◆ Task brief: Go through the listing and copy every line word for word.

── Exercise data

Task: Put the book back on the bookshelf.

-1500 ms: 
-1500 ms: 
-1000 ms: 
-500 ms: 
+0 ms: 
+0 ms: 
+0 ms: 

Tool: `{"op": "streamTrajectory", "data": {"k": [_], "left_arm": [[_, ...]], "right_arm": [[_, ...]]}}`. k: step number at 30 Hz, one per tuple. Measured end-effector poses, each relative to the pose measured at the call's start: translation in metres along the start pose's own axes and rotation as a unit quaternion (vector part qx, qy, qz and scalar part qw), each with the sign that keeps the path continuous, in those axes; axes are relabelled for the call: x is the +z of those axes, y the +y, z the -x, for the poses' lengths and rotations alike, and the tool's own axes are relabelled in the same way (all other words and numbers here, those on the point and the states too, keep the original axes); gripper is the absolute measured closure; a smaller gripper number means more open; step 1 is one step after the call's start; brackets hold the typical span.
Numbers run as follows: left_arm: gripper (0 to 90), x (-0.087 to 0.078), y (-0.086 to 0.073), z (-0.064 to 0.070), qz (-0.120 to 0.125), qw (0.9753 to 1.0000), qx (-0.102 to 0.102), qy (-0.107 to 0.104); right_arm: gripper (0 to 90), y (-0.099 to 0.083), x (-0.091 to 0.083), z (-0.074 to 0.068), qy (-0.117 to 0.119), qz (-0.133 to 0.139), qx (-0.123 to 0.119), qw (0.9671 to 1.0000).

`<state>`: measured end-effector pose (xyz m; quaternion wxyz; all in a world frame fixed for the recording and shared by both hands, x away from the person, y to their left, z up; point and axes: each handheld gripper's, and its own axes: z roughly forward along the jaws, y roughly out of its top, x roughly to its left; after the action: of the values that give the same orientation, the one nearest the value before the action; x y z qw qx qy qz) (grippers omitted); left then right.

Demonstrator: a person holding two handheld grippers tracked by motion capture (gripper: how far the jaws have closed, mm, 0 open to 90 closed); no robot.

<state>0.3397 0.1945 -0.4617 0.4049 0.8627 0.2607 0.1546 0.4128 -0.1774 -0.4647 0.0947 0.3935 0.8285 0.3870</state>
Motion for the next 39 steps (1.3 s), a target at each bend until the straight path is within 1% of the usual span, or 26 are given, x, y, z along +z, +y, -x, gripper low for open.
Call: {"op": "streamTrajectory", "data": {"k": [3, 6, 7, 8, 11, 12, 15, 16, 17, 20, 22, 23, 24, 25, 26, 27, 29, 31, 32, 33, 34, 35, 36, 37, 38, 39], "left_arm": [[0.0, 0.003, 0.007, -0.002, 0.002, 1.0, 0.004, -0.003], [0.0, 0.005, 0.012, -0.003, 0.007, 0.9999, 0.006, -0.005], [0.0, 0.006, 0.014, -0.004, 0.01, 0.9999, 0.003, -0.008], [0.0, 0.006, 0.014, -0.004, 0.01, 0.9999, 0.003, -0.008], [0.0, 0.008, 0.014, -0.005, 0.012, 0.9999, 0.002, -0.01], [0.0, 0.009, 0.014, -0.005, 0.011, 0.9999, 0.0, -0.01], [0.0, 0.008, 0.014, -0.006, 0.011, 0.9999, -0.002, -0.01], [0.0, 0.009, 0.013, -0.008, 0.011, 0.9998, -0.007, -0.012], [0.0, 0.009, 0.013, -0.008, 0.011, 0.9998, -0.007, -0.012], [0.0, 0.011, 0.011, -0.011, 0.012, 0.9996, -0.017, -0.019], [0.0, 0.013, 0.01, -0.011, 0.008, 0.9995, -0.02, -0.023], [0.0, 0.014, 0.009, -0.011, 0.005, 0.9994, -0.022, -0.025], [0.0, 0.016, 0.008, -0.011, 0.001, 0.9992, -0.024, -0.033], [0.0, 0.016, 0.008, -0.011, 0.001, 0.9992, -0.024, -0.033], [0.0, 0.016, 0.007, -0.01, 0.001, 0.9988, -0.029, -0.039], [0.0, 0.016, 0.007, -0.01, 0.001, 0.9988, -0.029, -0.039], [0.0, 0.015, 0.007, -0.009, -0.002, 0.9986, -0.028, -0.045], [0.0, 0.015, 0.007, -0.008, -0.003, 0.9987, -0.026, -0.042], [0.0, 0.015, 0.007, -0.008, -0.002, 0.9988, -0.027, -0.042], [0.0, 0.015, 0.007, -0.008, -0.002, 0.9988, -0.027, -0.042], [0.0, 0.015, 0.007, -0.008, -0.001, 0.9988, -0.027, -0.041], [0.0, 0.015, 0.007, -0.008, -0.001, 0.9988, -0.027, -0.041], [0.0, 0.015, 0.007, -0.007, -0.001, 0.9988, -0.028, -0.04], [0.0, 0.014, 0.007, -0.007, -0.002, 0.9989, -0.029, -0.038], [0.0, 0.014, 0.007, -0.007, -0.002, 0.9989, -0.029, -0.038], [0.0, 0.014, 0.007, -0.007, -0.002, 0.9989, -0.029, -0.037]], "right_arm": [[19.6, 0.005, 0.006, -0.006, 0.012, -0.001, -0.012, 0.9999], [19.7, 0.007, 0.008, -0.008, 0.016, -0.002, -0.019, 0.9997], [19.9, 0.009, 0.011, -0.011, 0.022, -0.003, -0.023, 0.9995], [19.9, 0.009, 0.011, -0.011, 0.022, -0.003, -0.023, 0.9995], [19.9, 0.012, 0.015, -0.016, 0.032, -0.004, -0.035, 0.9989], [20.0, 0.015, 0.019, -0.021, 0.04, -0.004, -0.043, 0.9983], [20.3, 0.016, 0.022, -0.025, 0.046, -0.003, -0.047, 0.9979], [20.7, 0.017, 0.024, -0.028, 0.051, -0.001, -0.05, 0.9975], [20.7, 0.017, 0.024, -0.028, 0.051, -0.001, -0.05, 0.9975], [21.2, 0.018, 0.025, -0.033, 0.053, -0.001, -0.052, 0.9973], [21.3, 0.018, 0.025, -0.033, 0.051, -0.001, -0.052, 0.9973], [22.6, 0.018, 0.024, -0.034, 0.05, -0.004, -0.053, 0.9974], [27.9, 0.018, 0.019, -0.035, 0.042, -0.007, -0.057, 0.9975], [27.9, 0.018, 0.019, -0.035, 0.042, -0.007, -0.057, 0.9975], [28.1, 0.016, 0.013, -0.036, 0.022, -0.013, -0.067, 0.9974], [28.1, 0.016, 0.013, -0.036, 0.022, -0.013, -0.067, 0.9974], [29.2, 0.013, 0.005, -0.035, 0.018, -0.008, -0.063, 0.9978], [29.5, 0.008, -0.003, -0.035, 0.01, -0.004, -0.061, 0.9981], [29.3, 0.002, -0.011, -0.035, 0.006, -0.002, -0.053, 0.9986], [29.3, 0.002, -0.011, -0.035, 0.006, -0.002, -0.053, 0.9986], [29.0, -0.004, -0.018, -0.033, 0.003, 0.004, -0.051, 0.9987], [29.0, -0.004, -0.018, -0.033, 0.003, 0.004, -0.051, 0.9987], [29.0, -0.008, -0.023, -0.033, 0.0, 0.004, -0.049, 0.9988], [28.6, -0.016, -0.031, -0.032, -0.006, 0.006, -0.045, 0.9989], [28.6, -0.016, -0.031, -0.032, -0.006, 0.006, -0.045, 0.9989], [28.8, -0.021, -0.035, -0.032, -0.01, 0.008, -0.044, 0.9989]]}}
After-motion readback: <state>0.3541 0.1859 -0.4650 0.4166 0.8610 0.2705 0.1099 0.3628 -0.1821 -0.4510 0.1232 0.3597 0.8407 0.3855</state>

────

◆ The completed task:
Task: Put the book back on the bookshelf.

-1500 ms: 
-1500 ms: 
-1000 ms: 
-500 ms: 
+0 ms: 
+0 ms: 
+0 ms: 

Tool: `{"op": "streamTrajectory", "data": {"k": [_], "left_arm": [[_, ...]], "right_arm": [[_, ...]]}}`. k: step number at 30 Hz, one per tuple. Measured end-effector poses, each relative to the pose measured at the call's start: translation in metres along the start pose's own axes and rotation as a unit quaternion (vector part qx, qy, qz and scalar part qw), each with the sign that keeps the path continuous, in those axes; axes are relabelled for the call: x is the +z of those axes, y the +y, z the -x, for the poses' lengths and rotations alike, and the tool's own axes are relabelled in the same way (all other words and numbers here, those on the point and the states too, keep the original axes); gripper is the absolute measured closure; a smaller gripper number means more open; step 1 is one step after the call's start; brackets hold the typical span.
Numbers run as follows: left_arm: gripper (0 to 90), x (-0.087 to 0.078), y (-0.086 to 0.073), z (-0.064 to 0.070), qz (-0.120 to 0.125), qw (0.9753 to 1.0000), qx (-0.102 to 0.102), qy (-0.107 to 0.104); right_arm: gripper (0 to 90), y (-0.099 to 0.083), x (-0.091 to 0.083), z (-0.074 to 0.068), qy (-0.117 to 0.119), qz (-0.133 to 0.139), qx (-0.123 to 0.119), qw (0.9671 to 1.0000).

`<state>`: measured end-effector pose (xyz m; quaternion wxyz; all in a world frame fixed for the recording and shared by both hands, x away from the person, y to their left, z up; point and axes: each handheld gripper's, and its own axes: z roughly forward along the jaws, y roughly out of its top, x roughly to its left; after the action: of the values that give the same orientation, the one nearest the value before the action; x y z qw qx qy qz) (grippers omitted); left then right.

Demonstrator: a person holding two handheld grippers tracked by motion capture (gripper: how far the jaws have closed, mm, 0 open to 90 closed); no robot.

<state>0.3397 0.1945 -0.4617 0.4049 0.8627 0.2607 0.1546 0.4128 -0.1774 -0.4647 0.0947 0.3935 0.8285 0.3870</state>
Motion for the next 39 steps (1.3 s), a target at each bend until the straight path is within 1% of the usual span, or 26 are given, x, y, z along +z, +y, -x, gripper low for open.
Call: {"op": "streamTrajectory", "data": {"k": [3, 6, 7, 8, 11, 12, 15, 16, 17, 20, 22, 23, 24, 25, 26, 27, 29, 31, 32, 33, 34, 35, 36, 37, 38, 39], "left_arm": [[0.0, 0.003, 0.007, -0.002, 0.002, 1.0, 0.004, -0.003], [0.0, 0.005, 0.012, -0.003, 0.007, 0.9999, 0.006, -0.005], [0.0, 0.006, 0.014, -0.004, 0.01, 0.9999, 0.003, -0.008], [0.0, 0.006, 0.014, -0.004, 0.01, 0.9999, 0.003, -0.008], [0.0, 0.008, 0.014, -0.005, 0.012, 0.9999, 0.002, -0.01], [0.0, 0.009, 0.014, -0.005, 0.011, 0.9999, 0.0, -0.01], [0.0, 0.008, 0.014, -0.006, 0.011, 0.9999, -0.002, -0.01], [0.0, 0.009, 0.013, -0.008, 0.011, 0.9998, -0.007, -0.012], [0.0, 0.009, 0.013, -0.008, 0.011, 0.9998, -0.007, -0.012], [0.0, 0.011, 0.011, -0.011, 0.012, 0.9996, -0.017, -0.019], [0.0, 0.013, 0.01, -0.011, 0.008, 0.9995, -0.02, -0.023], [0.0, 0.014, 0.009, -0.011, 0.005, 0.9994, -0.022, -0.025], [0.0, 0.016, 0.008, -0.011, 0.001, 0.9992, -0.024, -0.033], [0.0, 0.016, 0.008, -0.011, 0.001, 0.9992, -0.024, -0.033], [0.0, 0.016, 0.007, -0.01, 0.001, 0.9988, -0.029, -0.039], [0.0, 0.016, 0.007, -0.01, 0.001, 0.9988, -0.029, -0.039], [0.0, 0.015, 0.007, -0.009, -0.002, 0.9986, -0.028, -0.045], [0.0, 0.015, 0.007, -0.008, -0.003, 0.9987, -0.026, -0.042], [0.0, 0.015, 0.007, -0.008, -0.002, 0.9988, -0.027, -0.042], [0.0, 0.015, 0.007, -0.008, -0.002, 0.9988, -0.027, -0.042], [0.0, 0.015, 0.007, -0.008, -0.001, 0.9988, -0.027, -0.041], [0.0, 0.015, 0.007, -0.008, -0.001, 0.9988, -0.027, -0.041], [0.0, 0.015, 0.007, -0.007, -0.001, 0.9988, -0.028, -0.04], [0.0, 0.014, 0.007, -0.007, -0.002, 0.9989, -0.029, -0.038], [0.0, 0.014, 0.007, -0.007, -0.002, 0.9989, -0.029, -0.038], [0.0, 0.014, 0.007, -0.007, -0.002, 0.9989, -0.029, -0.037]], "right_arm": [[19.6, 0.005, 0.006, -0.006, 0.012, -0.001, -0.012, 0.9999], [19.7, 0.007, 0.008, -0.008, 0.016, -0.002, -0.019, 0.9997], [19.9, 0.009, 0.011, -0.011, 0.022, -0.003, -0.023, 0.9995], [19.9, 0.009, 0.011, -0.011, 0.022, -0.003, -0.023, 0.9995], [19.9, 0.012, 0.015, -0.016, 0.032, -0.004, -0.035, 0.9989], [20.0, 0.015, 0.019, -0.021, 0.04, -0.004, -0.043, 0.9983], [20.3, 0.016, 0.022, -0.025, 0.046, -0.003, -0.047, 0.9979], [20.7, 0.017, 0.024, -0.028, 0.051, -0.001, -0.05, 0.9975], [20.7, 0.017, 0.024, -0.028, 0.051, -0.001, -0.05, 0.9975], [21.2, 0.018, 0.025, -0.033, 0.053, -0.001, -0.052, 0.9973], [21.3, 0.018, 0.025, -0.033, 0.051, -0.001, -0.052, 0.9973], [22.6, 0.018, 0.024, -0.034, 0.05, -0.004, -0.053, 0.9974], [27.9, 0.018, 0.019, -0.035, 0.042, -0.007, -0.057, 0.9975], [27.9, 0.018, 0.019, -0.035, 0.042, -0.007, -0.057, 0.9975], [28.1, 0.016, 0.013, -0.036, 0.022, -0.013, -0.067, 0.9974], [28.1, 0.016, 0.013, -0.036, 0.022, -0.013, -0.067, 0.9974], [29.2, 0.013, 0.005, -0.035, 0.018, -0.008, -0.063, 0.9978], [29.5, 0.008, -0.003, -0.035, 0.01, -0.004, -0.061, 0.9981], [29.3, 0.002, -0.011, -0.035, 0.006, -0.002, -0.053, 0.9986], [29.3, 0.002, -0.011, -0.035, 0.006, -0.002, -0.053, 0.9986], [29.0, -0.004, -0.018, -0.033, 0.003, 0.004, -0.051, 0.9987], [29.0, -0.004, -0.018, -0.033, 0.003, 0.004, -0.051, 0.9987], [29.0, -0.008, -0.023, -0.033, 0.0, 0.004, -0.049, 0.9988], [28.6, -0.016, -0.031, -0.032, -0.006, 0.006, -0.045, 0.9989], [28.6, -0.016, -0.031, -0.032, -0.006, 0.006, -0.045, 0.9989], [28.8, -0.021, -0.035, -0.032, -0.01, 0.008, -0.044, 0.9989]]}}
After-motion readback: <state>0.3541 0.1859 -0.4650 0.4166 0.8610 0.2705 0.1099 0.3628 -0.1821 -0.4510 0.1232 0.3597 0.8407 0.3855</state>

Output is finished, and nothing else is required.